(DATA SECTION begins)
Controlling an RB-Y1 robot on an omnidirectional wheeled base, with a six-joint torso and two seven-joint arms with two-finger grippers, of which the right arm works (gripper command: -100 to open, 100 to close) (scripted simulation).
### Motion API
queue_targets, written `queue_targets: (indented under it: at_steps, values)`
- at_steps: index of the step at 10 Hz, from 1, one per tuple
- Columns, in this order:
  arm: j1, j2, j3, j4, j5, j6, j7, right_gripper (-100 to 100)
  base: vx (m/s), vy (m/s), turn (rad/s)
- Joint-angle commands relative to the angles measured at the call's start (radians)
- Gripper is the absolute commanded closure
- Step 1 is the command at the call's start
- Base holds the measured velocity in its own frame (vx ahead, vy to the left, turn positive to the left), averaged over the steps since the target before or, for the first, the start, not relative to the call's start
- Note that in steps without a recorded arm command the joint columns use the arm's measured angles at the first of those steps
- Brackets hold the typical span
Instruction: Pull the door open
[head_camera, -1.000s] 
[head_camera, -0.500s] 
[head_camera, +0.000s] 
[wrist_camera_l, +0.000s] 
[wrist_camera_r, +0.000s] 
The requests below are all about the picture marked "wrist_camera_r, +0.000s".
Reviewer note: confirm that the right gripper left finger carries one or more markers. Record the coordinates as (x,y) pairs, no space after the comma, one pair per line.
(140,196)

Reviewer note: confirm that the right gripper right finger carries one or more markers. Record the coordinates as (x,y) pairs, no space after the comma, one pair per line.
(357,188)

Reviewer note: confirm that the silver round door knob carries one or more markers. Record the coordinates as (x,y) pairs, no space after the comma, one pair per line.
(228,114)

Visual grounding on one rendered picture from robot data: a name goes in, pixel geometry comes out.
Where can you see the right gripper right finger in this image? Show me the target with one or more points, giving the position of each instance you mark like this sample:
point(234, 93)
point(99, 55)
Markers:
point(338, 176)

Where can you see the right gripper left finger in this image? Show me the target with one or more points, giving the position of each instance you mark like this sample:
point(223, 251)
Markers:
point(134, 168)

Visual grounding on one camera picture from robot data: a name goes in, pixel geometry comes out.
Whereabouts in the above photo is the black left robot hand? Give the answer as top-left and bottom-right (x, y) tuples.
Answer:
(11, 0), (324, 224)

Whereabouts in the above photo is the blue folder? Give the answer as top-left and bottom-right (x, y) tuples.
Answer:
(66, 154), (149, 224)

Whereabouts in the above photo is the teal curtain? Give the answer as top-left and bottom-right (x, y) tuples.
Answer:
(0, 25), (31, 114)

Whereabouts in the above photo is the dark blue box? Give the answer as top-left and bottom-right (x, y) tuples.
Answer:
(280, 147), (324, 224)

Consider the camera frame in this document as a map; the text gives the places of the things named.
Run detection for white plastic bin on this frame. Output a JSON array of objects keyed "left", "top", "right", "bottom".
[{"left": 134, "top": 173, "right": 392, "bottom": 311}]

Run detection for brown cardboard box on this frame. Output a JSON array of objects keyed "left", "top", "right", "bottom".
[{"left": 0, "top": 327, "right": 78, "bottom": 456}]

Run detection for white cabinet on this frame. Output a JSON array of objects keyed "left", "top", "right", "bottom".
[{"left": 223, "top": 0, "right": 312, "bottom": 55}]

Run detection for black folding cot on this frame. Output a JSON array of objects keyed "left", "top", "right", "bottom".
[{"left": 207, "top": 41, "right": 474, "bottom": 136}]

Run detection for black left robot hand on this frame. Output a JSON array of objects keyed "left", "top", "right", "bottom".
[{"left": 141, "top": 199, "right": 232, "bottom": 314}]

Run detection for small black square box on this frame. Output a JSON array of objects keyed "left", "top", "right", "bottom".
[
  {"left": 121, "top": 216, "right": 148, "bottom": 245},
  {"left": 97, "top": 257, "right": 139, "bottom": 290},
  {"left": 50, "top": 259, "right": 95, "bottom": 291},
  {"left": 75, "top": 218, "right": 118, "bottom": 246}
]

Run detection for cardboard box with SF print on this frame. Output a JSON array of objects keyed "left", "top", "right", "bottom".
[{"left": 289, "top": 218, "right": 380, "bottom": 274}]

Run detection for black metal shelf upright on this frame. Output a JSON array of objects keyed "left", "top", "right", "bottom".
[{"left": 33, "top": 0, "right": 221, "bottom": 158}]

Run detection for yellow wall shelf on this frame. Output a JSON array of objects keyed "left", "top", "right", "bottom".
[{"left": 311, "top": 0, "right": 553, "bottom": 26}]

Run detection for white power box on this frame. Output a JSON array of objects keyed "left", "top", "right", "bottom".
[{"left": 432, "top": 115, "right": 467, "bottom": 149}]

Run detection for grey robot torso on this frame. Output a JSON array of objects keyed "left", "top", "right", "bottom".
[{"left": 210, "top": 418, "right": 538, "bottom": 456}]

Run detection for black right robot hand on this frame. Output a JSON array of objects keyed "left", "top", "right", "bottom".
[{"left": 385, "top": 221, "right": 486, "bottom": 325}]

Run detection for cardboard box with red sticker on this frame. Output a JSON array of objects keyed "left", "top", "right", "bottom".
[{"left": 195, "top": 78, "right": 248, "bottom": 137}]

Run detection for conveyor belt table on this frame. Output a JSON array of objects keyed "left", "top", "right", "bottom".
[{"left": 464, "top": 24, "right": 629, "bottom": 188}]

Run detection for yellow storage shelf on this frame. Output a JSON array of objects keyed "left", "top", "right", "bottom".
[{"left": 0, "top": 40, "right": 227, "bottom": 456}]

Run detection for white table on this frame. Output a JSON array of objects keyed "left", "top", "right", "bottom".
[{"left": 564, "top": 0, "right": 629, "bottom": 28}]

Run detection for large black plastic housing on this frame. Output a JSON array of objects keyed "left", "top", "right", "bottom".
(DATA SECTION ends)
PROBLEM DETAILS: Go through the lines above and copy any that contain "first".

EXERCISE OUTPUT:
- Base holds the measured velocity in its own frame (vx ahead, vy to the left, turn positive to the left), averaged over the steps since the target before or, for the first, the start, not relative to the call's start
- Note that in steps without a recorded arm command the joint columns use the arm's measured angles at the first of those steps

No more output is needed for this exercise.